Phloem loading and transport of photoassimilate from photoautotrophic source leaves to heterotrophic sink organs are essential physiological processes that help the disparate organs of a plant function as a single, unified organism. We present three protocols we routinely use in combination with each other to assess (1) the relative rates of sucrose (Suc) loading into the phloem vascular system of mature leaves ( Yadav et al., 2017a ), (2) the relative rates of carbon loading and transport through the phloem ( Yadav et al., 2017b ), and (3) the relative rates of carbon unloading into heterotrophic sink organs, specifically roots, after long-distance transport (this protocol).

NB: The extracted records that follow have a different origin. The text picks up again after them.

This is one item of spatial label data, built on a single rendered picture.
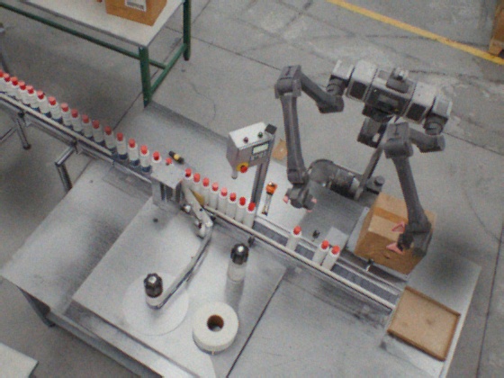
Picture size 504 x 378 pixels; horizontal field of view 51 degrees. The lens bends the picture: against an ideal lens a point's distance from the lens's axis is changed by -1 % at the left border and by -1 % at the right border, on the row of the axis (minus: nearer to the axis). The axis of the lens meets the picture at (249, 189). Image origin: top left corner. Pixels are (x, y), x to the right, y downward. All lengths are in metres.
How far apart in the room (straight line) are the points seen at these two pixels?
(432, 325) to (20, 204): 2.76
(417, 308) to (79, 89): 3.07
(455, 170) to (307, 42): 1.73
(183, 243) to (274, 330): 0.62
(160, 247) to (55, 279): 0.53
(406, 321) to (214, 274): 0.98
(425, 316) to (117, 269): 1.54
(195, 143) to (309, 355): 1.33
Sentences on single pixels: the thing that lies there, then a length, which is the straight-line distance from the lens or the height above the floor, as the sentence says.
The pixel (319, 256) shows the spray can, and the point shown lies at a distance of 2.64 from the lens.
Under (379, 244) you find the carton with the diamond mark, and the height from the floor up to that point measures 1.04.
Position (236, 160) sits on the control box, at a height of 1.38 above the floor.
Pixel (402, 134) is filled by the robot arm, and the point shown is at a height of 1.69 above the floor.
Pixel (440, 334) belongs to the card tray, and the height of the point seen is 0.83.
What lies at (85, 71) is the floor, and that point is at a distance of 4.68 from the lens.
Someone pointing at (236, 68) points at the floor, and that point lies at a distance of 4.68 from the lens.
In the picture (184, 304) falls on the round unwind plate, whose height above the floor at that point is 0.89.
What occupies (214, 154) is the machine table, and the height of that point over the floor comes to 0.83.
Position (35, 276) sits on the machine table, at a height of 0.83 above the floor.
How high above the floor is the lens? 3.31
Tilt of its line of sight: 58 degrees down
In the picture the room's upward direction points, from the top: 11 degrees clockwise
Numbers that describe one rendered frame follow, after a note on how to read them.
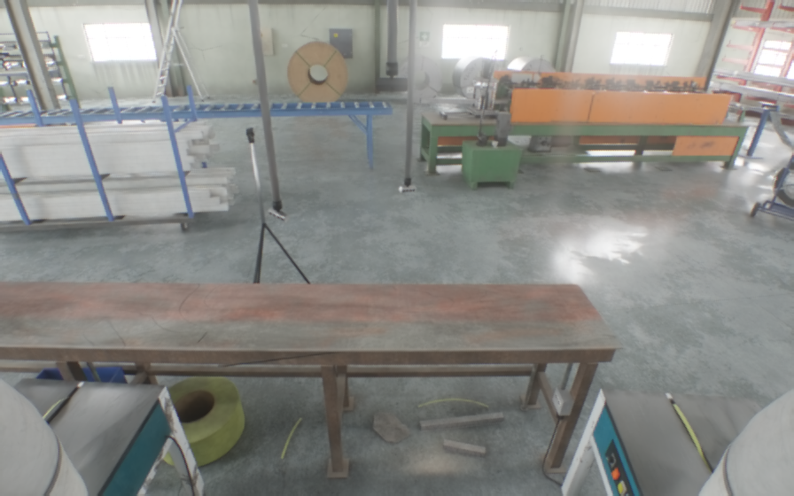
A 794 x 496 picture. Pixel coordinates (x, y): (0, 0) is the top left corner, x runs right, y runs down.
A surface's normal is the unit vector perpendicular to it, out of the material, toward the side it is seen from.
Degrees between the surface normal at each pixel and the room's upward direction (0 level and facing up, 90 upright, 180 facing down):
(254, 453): 0
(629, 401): 0
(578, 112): 90
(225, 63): 90
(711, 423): 0
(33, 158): 90
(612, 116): 90
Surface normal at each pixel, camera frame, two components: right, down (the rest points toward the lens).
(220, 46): 0.14, 0.48
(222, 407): 0.02, -0.88
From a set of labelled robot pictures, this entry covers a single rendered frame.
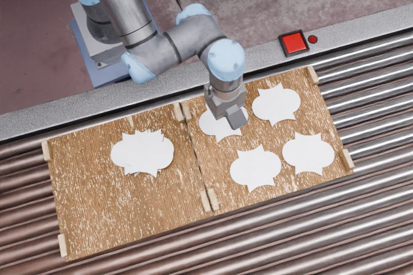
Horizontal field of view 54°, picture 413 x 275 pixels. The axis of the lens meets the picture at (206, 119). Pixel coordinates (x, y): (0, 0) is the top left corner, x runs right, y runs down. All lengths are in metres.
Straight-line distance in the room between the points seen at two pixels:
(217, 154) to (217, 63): 0.42
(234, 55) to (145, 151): 0.44
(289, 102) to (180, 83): 0.34
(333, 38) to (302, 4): 1.20
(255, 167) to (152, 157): 0.29
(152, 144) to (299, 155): 0.41
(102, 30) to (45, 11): 1.43
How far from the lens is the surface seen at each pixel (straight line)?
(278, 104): 1.22
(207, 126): 1.18
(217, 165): 1.16
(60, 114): 1.32
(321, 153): 1.20
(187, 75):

We propose that conducting all three protocols on experimental and control plants provides a reliable comparison of whole-plant carbon partitioning, and minimizes ambiguities associated with a single protocol conducted in isolation ( Dasgupta et al., 2014 ; Khadilkar et al., 2016 ). In this protocol, [14C]CO2 is photoassimilated in source leaves and phloem loading and transport of the 14C label to heterotrophic sink organs, particularly roots, is quantified by scintillation counting. Using this protocol, we demonstrated that overexpression of sucrose transporters and a vacuolar proton pumping pyrophosphatase in the companion cells of Arabidopsis enhanced transport of 14C label photoassimilates to sink organs ( Dasgupta et al., 2014 ; Khadilkar et al., 2016 ). This method can be adapted to quantify long-distance transport in other plant species.